He moved over to the couch. Anna was forced to move to make room for him. He drew close and moved his face towards hers. Once again Anna took in his almost perfectly handsome features and was amazed at the lurch of disgust in her gut as he put his lips to hers. She eased back from him and smiled.
‘Time we set sail for shore, skipper,’ she said, hoping her jocularity didn’t sound as hollow outwardly as it did inwardly.
MacSwain smiled dryly and sighed. ‘Sure …’
MacSwain had been polite and courteous but perceptibly cool on the return to the jetty. Anna felt a surge of energy and relief as the lights of shore drew closer. She declined MacSwain’s invitation of a lift home, claiming her car was parked near the nightclub; he insisted on dropping her there instead. Paul Lindemann and the surveillance team had withdrawn from sight as MacSwain had pulled into his berth, picking up the trail again on the way back to the nightclub.
‘Here’ll be fine …’ said Anna as they pulled up outside the nightclub.
Again, MacSwain smiled a polite smile. ‘Where’s your car?’ he asked.
Anna made a vague gesture with her hand. ‘Around the corner.’ She took a small notepad from her clutch handbag and noted down the number of the cell phone she’d been allocated for the operation. ‘Listen … I don’t think I’ve been the best company tonight … Give me a call and we can arrange something some other time.’
‘I was beginning to think you didn’t like me, Sara. You seemed … well, uneasy or something.’
Anna leaned across and gave MacSwain a lingering kiss on the lips. She withdrew and smiled. ‘I told you … I’m not good on boats. That’s all. Call me.’ She opened the Porsche’s door and swung her legs out. ‘Next time let’s make it on solid ground …’
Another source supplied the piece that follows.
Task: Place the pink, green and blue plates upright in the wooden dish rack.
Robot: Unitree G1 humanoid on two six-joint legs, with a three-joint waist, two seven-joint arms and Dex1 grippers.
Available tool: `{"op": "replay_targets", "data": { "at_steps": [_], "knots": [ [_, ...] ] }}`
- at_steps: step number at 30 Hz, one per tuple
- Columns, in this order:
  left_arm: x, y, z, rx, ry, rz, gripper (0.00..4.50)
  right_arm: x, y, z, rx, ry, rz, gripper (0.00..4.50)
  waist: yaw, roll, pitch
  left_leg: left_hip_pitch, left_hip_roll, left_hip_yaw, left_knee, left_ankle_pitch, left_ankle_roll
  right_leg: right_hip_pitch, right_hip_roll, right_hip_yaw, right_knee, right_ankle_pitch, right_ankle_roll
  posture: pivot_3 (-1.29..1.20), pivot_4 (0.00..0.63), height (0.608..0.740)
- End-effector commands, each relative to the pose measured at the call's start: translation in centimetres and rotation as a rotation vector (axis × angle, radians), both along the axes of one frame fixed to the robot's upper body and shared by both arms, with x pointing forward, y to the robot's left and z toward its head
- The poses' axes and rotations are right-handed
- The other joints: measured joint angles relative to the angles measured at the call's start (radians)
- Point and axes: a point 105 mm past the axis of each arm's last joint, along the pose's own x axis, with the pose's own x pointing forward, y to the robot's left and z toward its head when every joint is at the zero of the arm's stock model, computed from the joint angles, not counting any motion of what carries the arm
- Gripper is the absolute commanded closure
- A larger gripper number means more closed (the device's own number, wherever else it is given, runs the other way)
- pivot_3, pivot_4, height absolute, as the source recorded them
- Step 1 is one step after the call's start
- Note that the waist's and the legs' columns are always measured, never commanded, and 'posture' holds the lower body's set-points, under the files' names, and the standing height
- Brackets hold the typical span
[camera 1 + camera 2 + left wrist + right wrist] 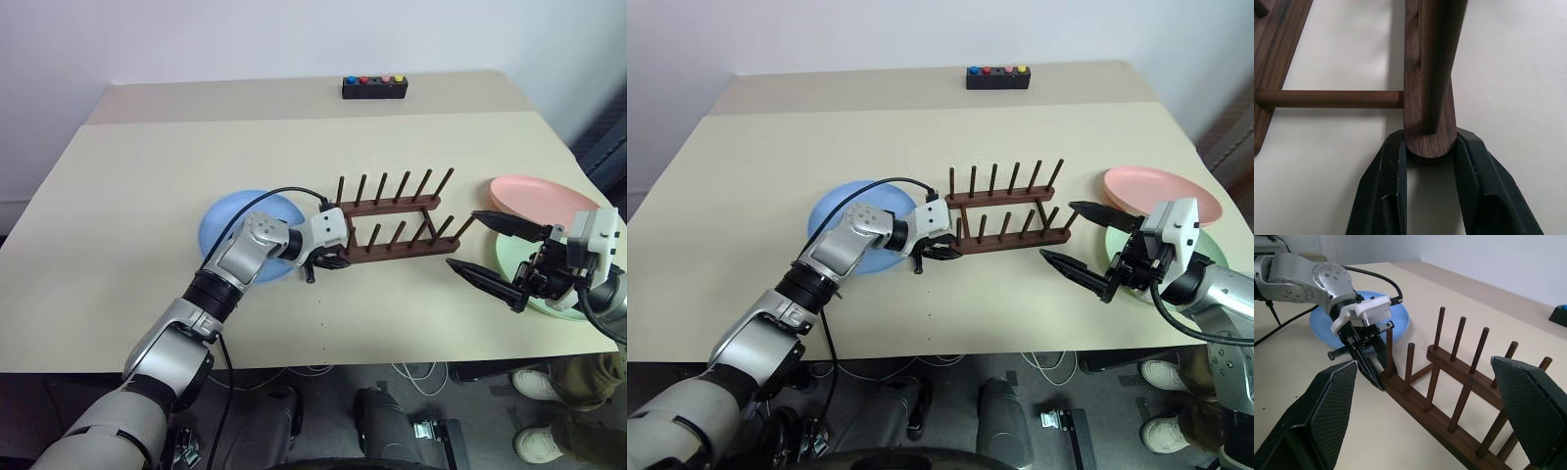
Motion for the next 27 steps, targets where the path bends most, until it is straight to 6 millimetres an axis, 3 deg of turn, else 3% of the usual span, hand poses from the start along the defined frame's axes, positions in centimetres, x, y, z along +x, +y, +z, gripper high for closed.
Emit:
{"op": "replay_targets", "data": {
  "at_steps": [1,5,8,13,16,17,19,23,26,27],
  "knots": [
    [0.7,0.0,1.9,-0.060,-0.028,0.035,1.95,-0.2,0.3,1.3,-0.018,-0.061,0.010,0.00,0.000,0.000,0.000,0.000,0.000,0.000,0.000,0.000,0.000,0.000,0.000,0.000,0.000,0.000,0.000,0.00,0.150,0.740],
    [0.7,0.3,2.3,-0.049,-0.035,0.018,0.05,0.0,0.3,1.3,-0.018,-0.060,0.013,0.00,0.000,0.000,0.000,0.000,0.000,0.000,0.000,0.000,0.000,0.000,0.000,0.000,0.000,0.000,0.000,0.00,0.150,0.740],
    [0.7,0.7,2.7,-0.033,-0.060,0.000,0.05,0.0,0.3,1.3,-0.015,-0.058,0.015,0.00,-0.001,0.000,0.000,0.000,0.000,0.000,0.000,0.000,0.000,0.000,0.000,0.000,0.000,0.000,0.000,0.00,0.150,0.740],
    [0.5,3.5,5.6,-0.112,0.069,0.065,0.05,-0.3,0.4,0.7,0.002,-0.008,0.023,0.00,-0.003,0.000,0.000,0.000,0.000,0.000,0.000,0.000,0.000,0.000,0.000,0.000,0.000,0.000,0.000,0.00,0.150,0.740],
    [0.4,5.0,6.5,-0.123,0.086,0.084,0.93,-0.4,0.6,0.4,0.028,0.021,0.038,0.00,-0.005,0.000,0.000,0.000,0.000,0.000,0.000,0.000,0.000,-0.001,0.000,0.000,0.000,0.000,0.000,0.00,0.150,0.740],
    [0.8,5.7,7.1,-0.135,0.076,0.119,1.41,-0.2,0.5,0.3,0.033,0.021,0.026,0.25,-0.004,0.000,0.000,0.000,0.000,0.000,0.000,0.000,0.000,-0.001,0.000,0.000,0.000,0.000,0.000,0.00,0.150,0.740],
    [0.4,6.9,8.3,-0.179,0.117,0.129,2.38,-0.4,0.8,-0.1,0.061,0.071,0.044,0.83,-0.002,0.000,0.000,0.000,0.000,0.000,0.001,0.000,0.000,0.000,0.000,0.000,0.000,0.000,0.000,0.00,0.150,0.740],
    [-3.6,6.2,8.5,-0.221,0.261,-0.038,4.48,-0.3,1.0,-1.5,0.022,0.125,0.040,2.89,-0.003,0.000,0.000,0.000,0.000,0.000,0.000,0.000,0.000,-0.001,0.000,0.000,0.000,0.000,0.000,0.00,0.150,0.740],
    [-4.9,5.6,7.6,-0.182,0.272,-0.089,4.50,0.2,0.9,-2.4,-0.026,0.139,0.010,4.44,-0.002,0.000,0.000,0.000,0.000,0.000,0.001,0.000,0.000,0.000,0.000,0.000,0.000,0.000,0.000,0.00,0.150,0.740],
    [-5.1,5.4,7.4,-0.176,0.276,-0.095,4.50,0.4,0.9,-3.0,-0.065,0.144,0.001,4.48,-0.002,0.000,0.000,0.000,0.000,0.000,0.001,0.000,0.000,0.000,0.000,0.000,0.000,0.000,0.000,0.00,0.150,0.740]
  ]
}}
One of the surveillance cars took off at a safe distance behind MacSwain’s Porsche. Anna stood on the sidewalk watching after the car as it turned the corner of Albers-Eck. It was only after the surveillance car confirmed that MacSwain was clear of Der Kiez that the Mercedes Vario pulled up next to Anna. Maria was first out and put her arm around Anna in an awkward, unaccustomed gesture of affection.
‘You did bloody well, Anna,’ she said.
‘He gave us a turn when he pulled the boat stunt.’ Paul Lindemann was now out of the panel van and standing next to Maria. ‘I don’t know how you kept so damned cool.’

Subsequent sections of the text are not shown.